What the task requires:
Reproduce exactly, from the data that follows, the line with "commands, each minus", the line with "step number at", and every line that lies between them.
BEGIN
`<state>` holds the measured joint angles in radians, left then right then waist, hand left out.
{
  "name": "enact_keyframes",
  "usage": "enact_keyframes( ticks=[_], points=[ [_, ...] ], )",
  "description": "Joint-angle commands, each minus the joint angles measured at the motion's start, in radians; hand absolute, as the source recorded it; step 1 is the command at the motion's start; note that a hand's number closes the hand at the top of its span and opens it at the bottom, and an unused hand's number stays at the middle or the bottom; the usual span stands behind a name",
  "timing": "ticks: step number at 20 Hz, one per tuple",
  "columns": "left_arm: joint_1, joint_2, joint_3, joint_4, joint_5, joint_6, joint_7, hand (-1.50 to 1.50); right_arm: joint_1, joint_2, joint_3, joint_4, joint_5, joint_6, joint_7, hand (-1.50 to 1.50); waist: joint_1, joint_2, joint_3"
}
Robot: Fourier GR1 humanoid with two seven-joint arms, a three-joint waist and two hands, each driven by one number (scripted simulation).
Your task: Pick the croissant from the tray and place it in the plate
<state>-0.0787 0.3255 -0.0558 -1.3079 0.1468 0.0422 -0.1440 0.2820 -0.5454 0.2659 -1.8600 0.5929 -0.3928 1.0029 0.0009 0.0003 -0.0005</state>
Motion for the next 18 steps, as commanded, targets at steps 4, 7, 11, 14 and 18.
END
Your response:
  "description": "Joint-angle commands, each minus the joint angles measured at the motion's start, in radians; hand absolute, as the source recorded it; step 1 is the command at the motion's start; note that a hand's number closes the hand at the top of its span and opens it at the bottom, and an unused hand's number stays at the middle or the bottom; the usual span stands behind a name",
  "timing": "ticks: step number at 20 Hz, one per tuple",

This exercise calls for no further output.